Swinging for the Fences
Over the course of my relatively young writing life I’ve developed some, shall we say, interesting habits. For instance, I write all of my first drafts on sticky-notes (a practice that I’ve blogged about here), I try not to read much fiction when I’m fully engaged in a project, I start my writing day (or these days writing morning) only after I’ve had my second cup of coffee, and I never talk about a project while it is in its developmental stages. These habits are comfortably ingrained and will no doubt be with me for the remainder of my career.
But there is another habit I’ve developed over the years that I’m not so comfortable with; a chronic practice that seems beneficial on the surface, but only serves to wreak havoc on any writing endeavor I dare to undertake. That habit?
Simply put, I’ve developed the mind-set that every single thing I write, from my novel to this blog post, has to be, well, perfect. Most of the time I don’t even know what perfection is. I’ve never achieved it, nor have I ever witnessed it in anyone else. But I strive for it nonetheless.
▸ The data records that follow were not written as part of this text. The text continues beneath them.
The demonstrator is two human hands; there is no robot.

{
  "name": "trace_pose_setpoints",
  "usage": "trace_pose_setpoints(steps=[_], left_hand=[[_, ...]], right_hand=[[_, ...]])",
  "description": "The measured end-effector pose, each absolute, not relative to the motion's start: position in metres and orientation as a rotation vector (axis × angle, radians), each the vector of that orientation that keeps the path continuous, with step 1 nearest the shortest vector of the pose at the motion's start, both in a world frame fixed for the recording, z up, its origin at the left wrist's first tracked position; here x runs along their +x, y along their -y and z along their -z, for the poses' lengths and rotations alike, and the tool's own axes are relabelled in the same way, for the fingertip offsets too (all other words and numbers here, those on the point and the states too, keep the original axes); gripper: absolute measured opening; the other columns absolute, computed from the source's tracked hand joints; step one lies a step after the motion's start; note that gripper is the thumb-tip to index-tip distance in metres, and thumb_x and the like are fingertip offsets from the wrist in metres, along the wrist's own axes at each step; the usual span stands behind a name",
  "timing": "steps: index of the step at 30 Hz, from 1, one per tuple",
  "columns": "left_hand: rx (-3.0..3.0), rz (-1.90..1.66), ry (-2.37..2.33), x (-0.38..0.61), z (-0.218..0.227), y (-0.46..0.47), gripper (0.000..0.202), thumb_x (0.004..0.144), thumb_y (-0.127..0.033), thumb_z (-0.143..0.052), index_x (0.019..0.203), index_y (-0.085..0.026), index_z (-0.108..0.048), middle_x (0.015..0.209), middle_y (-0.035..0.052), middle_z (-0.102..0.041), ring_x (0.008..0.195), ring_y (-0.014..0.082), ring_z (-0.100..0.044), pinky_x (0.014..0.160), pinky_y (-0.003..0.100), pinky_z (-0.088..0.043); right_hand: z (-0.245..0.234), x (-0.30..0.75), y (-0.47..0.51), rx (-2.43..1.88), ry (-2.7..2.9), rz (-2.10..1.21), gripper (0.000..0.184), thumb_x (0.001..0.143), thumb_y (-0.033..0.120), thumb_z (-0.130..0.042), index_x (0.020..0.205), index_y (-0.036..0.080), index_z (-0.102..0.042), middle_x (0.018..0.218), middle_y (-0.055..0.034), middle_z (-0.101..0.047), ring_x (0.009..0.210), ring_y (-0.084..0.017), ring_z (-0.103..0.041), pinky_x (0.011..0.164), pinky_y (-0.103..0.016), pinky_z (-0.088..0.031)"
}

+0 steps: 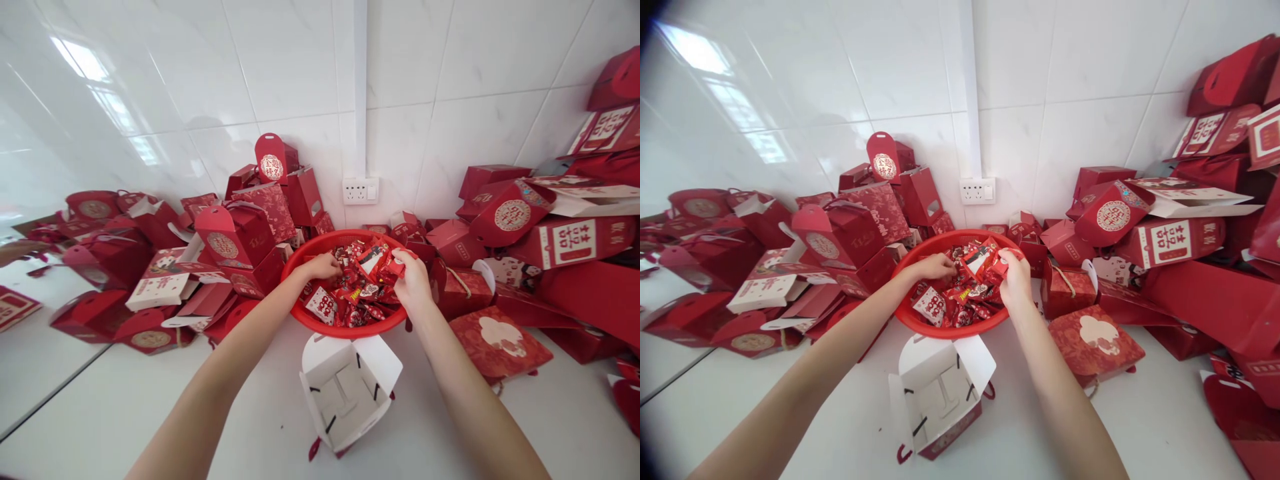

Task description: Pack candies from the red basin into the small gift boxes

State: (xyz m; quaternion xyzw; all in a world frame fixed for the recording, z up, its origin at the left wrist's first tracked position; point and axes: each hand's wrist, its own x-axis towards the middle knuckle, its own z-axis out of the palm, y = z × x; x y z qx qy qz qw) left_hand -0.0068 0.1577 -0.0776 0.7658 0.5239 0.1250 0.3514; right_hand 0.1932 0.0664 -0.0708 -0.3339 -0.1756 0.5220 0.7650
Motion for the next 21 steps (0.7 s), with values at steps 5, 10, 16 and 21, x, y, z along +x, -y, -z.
trace_pose_setpoints(steps=[5,10,16,21], left_hand=[[2.077,-0.225,-1.393,-0.018,0.094,-0.159,0.017,0.046,-0.006,-0.071,0.05,-0.021,-0.063,0.044,-0.0065,-0.055,0.046,0.0113,-0.046,0.053,0.023,-0.038],[2.08,-0.21,-1.368,-0.016,0.093,-0.155,0.016,0.047,-0.014,-0.074,0.057,-0.021,-0.064,0.055,-0.0043,-0.062,0.054,0.0141,-0.053,0.054,0.023,-0.038],[2.022,-0.197,-1.32,-0.014,0.088,-0.152,0.019,0.051,-0.023,-0.077,0.069,-0.021,-0.071,0.07,-0.0023,-0.071,0.067,0.0176,-0.062,0.06,0.023,-0.044],[1.978,-0.237,-1.273,-0.013,0.086,-0.149,0.027,0.045,-0.011,-0.075,0.07,-0.022,-0.073,0.061,-0.0056,-0.066,0.063,0.0172,-0.059,0.06,0.024,-0.043]], right_hand=[[0.069,0.192,-0.065,-0.747,0.354,-1.13,0.011,0.055,0.011,-0.067,0.059,0.019,-0.06,0.054,0.0066,-0.061,0.056,-0.009,-0.06,0.058,-0.02,-0.051],[0.07,0.191,-0.065,-0.762,0.37,-1.145,0.011,0.058,0.012,-0.069,0.061,0.019,-0.061,0.056,0.0044,-0.065,0.057,-0.011,-0.063,0.06,-0.023,-0.054],[0.073,0.192,-0.067,-0.736,0.405,-1.127,0.016,0.056,0.012,-0.073,0.061,0.019,-0.06,0.056,0.0058,-0.064,0.055,-0.011,-0.063,0.059,-0.022,-0.053],[0.075,0.193,-0.068,-0.734,0.429,-1.129,0.014,0.055,0.014,-0.072,0.061,0.019,-0.061,0.057,0.0054,-0.064,0.054,-0.01,-0.062,0.06,-0.022,-0.053]])
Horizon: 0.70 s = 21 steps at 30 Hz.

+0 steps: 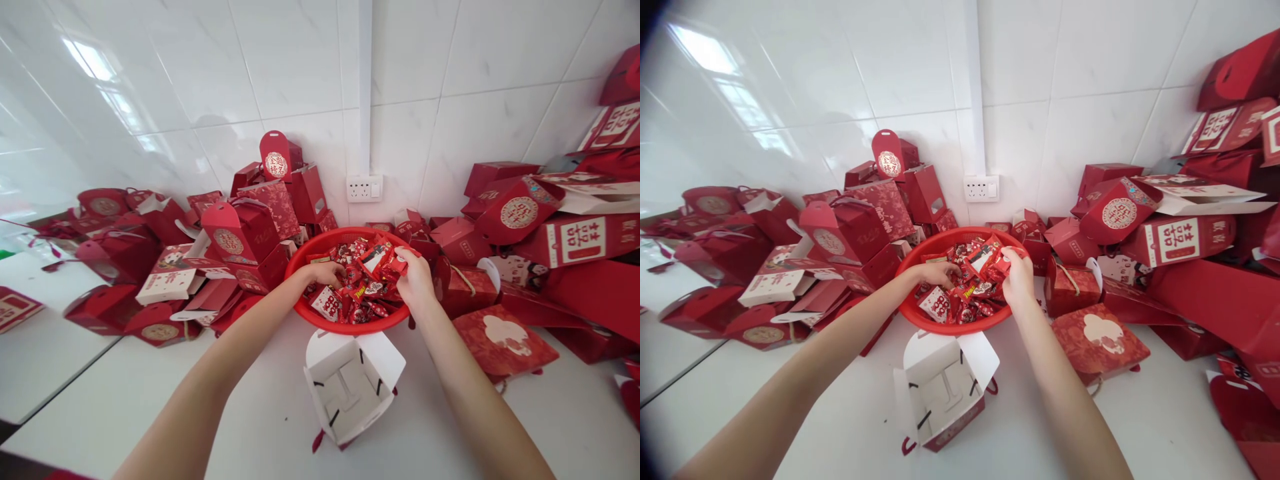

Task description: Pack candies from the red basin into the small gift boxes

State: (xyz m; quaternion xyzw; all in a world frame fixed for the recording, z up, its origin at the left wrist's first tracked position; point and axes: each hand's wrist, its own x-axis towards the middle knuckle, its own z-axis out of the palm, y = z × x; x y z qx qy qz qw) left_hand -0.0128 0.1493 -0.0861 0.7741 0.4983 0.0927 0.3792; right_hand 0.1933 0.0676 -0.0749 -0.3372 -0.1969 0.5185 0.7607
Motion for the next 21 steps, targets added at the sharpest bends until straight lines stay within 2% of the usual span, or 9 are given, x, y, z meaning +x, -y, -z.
trace_pose_setpoints(steps=[4,7,11,14,17,21], left_hand=[[1.924,-0.297,-1.262,-0.012,0.082,-0.148,0.022,0.047,-0.012,-0.077,0.068,-0.02,-0.076,0.059,-0.0043,-0.066,0.06,0.0162,-0.057,0.06,0.026,-0.043],[1.88,-0.498,-1.252,-0.011,0.077,-0.148,0.017,0.05,-0.017,-0.08,0.066,-0.019,-0.076,0.061,-0.0022,-0.068,0.062,0.0161,-0.058,0.062,0.026,-0.045],[1.709,-0.8,-1.269,-0.007,0.075,-0.149,0.003,0.062,-0.017,-0.071,0.064,-0.015,-0.073,0.058,0.0005,-0.067,0.055,0.0134,-0.056,0.059,0.026,-0.046],[1.597,-0.904,-1.265,-0.004,0.075,-0.151,0.004,0.066,-0.014,-0.068,0.068,-0.014,-0.071,0.057,0.0003,-0.065,0.051,0.0113,-0.053,0.056,0.025,-0.044],[1.557,-0.93,-1.213,-0.004,0.077,-0.151,0.01,0.064,-0.013,-0.071,0.074,-0.014,-0.07,0.061,-0.0004,-0.065,0.055,0.0109,-0.055,0.058,0.024,-0.045],[1.605,-0.974,-1.151,-0.005,0.08,-0.151,0.021,0.064,-0.026,-0.081,0.077,-0.015,-0.068,0.069,0.0001,-0.067,0.062,0.0123,-0.058,0.063,0.025,-0.045]], right_hand=[[0.078,0.195,-0.069,-0.739,0.447,-1.128,0.015,0.056,0.015,-0.073,0.063,0.019,-0.061,0.059,0.0051,-0.064,0.056,-0.011,-0.063,0.061,-0.023,-0.054],[0.078,0.194,-0.07,-0.734,0.433,-1.109,0.017,0.057,0.014,-0.073,0.061,0.02,-0.058,0.056,0.0069,-0.062,0.055,-0.01,-0.062,0.059,-0.022,-0.053],[0.075,0.193,-0.068,-0.737,0.41,-1.104,0.015,0.056,0.014,-0.071,0.06,0.019,-0.058,0.055,0.0067,-0.061,0.055,-0.01,-0.062,0.059,-0.022,-0.053],[0.075,0.193,-0.067,-0.743,0.406,-1.115,0.014,0.056,0.014,-0.071,0.062,0.019,-0.06,0.058,0.0056,-0.064,0.057,-0.011,-0.064,0.06,-0.023,-0.054],[0.076,0.194,-0.068,-0.738,0.411,-1.12,0.014,0.056,0.016,-0.072,0.064,0.019,-0.061,0.059,0.0049,-0.065,0.058,-0.012,-0.065,0.06,-0.024,-0.055],[0.076,0.193,-0.067,-0.73,0.432,-1.115,0.014,0.056,0.017,-0.072,0.064,0.019,-0.06,0.059,0.0052,-0.065,0.056,-0.012,-0.065,0.058,-0.024,-0.055]])
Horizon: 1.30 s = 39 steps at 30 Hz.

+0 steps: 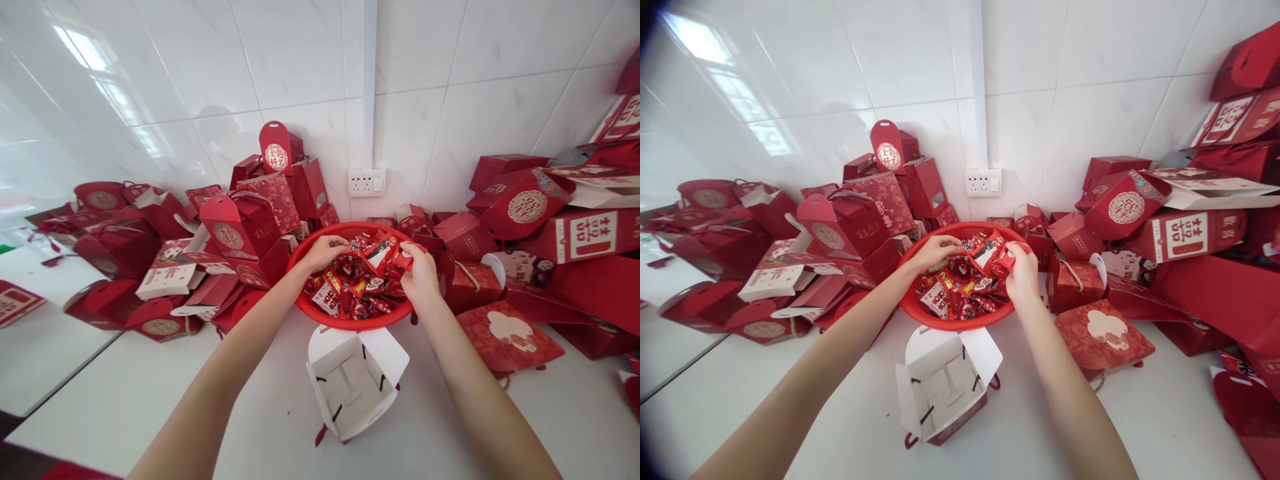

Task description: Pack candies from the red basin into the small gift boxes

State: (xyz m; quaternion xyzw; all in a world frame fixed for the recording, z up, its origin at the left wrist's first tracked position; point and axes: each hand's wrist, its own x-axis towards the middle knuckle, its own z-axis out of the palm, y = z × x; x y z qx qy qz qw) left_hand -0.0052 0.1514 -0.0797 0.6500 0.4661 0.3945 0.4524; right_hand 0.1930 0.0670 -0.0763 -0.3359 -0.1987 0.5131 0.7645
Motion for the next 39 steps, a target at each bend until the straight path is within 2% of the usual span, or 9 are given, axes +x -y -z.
trace_pose_setpoints(steps=[4,7,10,13,16,22,27,34,39], left_hand=[[1.716,-1.036,-1.105,-0.008,0.082,-0.153,0.029,0.064,-0.033,-0.085,0.073,-0.015,-0.064,0.066,-0.0022,-0.063,0.062,0.011,-0.054,0.064,0.024,-0.042],[1.736,-1.098,-1.137,-0.008,0.083,-0.154,0.035,0.06,-0.026,-0.087,0.087,-0.015,-0.066,0.064,-0.0061,-0.057,0.063,0.0109,-0.053,0.064,0.023,-0.041],[1.695,-1.128,-1.122,-0.008,0.083,-0.154,0.05,0.056,-0.025,-0.089,0.099,-0.014,-0.066,0.074,-0.0032,-0.063,0.073,0.0142,-0.059,0.073,0.026,-0.046],[1.668,-1.066,-1.005,-0.007,0.082,-0.153,0.043,0.058,-0.032,-0.09,0.089,-0.012,-0.067,0.085,0.003,-0.07,0.08,0.0169,-0.063,0.079,0.03,-0.049],[1.643,-1.08,-0.975,-0.007,0.08,-0.15,0.042,0.058,-0.035,-0.091,0.084,-0.013,-0.066,0.082,0.002,-0.071,0.076,0.0158,-0.063,0.075,0.03,-0.05],[1.486,-1.114,-0.856,-0.006,0.074,-0.146,0.05,0.055,-0.035,-0.094,0.093,-0.013,-0.069,0.086,0.0024,-0.074,0.076,0.0148,-0.066,0.077,0.029,-0.053],[1.255,-1.257,-0.765,-0.005,0.066,-0.144,0.044,0.057,-0.026,-0.094,0.092,-0.016,-0.069,0.082,0.0005,-0.074,0.074,0.0146,-0.07,0.078,0.029,-0.055],[1.08,-1.232,-0.724,-0.007,0.055,-0.141,0.023,0.066,-0.007,-0.074,0.082,-0.016,-0.06,0.074,0.0002,-0.073,0.073,0.0176,-0.074,0.073,0.028,-0.057],[1.054,-1.177,-0.726,-0.006,0.054,-0.142,0.019,0.071,-0.004,-0.067,0.089,-0.012,-0.066,0.074,0.0037,-0.073,0.068,0.0163,-0.072,0.068,0.026,-0.057]], right_hand=[[0.072,0.191,-0.064,-0.752,0.387,-1.123,0.011,0.057,0.015,-0.069,0.063,0.019,-0.06,0.059,0.0047,-0.065,0.056,-0.012,-0.065,0.058,-0.024,-0.055],[0.068,0.19,-0.061,-0.749,0.352,-1.117,0.011,0.058,0.013,-0.067,0.062,0.02,-0.06,0.057,0.0057,-0.064,0.055,-0.012,-0.064,0.056,-0.024,-0.055],[0.065,0.189,-0.059,-0.764,0.329,-1.135,0.01,0.059,0.012,-0.066,0.06,0.019,-0.06,0.056,0.0052,-0.065,0.054,-0.012,-0.063,0.055,-0.023,-0.054],[0.063,0.189,-0.058,-0.767,0.306,-1.142,0.009,0.059,0.011,-0.066,0.059,0.019,-0.06,0.056,0.0049,-0.065,0.054,-0.011,-0.062,0.055,-0.022,-0.054],[0.064,0.189,-0.059,-0.755,0.334,-1.121,0.012,0.058,0.011,-0.067,0.061,0.02,-0.059,0.055,0.0063,-0.063,0.054,-0.011,-0.062,0.055,-0.023,-0.054],[0.069,0.19,-0.062,-0.748,0.363,-1.123,0.013,0.058,0.014,-0.07,0.062,0.02,-0.059,0.058,0.0049,-0.065,0.055,-0.013,-0.064,0.055,-0.024,-0.054],[0.068,0.19,-0.062,-0.762,0.364,-1.111,0.015,0.06,0.013,-0.069,0.061,0.021,-0.056,0.054,0.0078,-0.062,0.052,-0.012,-0.062,0.055,-0.023,-0.053],[0.066,0.189,-0.06,-0.76,0.346,-1.132,0.01,0.059,0.013,-0.066,0.059,0.02,-0.058,0.056,0.0052,-0.064,0.053,-0.012,-0.062,0.055,-0.023,-0.053],[0.069,0.19,-0.061,-0.754,0.401,-1.117,0.014,0.058,0.014,-0.069,0.062,0.02,-0.058,0.056,0.0078,-0.062,0.053,-0.012,-0.062,0.055,-0.024,-0.053]])
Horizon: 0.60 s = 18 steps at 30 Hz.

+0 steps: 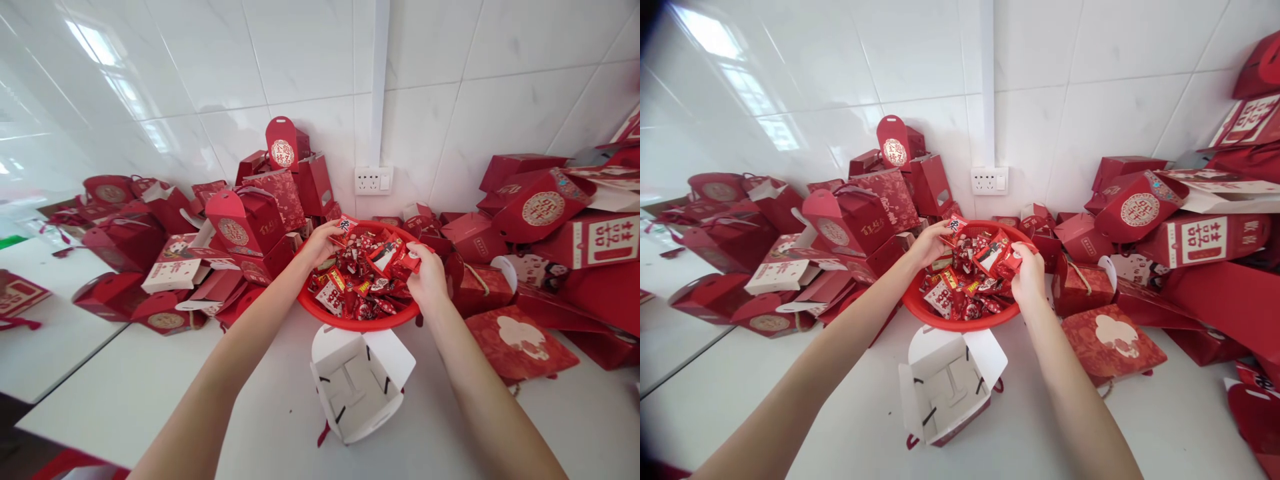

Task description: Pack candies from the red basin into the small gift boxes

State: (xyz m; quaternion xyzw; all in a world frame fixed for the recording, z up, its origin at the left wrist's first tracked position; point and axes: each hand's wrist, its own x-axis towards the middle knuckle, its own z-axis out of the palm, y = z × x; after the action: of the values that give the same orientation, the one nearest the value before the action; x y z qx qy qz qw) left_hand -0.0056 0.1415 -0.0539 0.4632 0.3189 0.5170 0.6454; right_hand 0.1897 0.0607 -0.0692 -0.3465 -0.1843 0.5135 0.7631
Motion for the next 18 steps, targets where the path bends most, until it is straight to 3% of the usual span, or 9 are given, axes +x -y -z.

There are no doubt some who say that this is actually a positive trait to have, because it forces one to look critically at their work; scrutinizing every word, every idea, and that in turn leads to a stronger product. I can’t say I disagree with that argument in some instances.
But for me it has had the opposite effect. Because I am so fixated on the idea of creating a perfect product, with no real concept of what perfection looks like, I’m left creatively paralyzed.
Some writers say there is no such thing as writer’s block, but I completely disagree. I know it exists because I’ve had more than my fair share of it. For me the block usually occurs not because I’ve run out of ideas, but rather as the result of having too many ideas. In golf there is a term called ‘paralysis by analysis’ which means a golfer’s swing is hindered because he is thinking too much about mechanics and not relying on instinct. This idea can be applied perfectly to the writer. In my case it’s been my inability to trust my own talent enough to just stay out of the way and let instinct take over.
The intellectual side of me – the perfectionist – thinks every piece should be a home run, and refuses to settle for anything less. The instinctual side of me – the true artist – knows that if you step up to bat enough times eventually you will hit it out of the park. You may go 1 for 15 along the way, with more than a few strike-outs mixed in, but the home-run will come.
For years the intellectual side has won, and I believe this is one of the biggest reasons that I write this post as a yet-to-be-published novelist. But the instinctual side is slowly but surely gaining ground. I trust my gut a lot more than I used to, and I try my best not to ‘think’ my way through a piece, but instead allow myself to simply ‘write’ the piece. My God-given talent, such as it is, can carry me the rest of the way. It might result in a bloop single, it might result in a ground-out.
And that’s okay. As long as I trust my swing (the words I put down on the page) I’m bound to go yard sooner or later!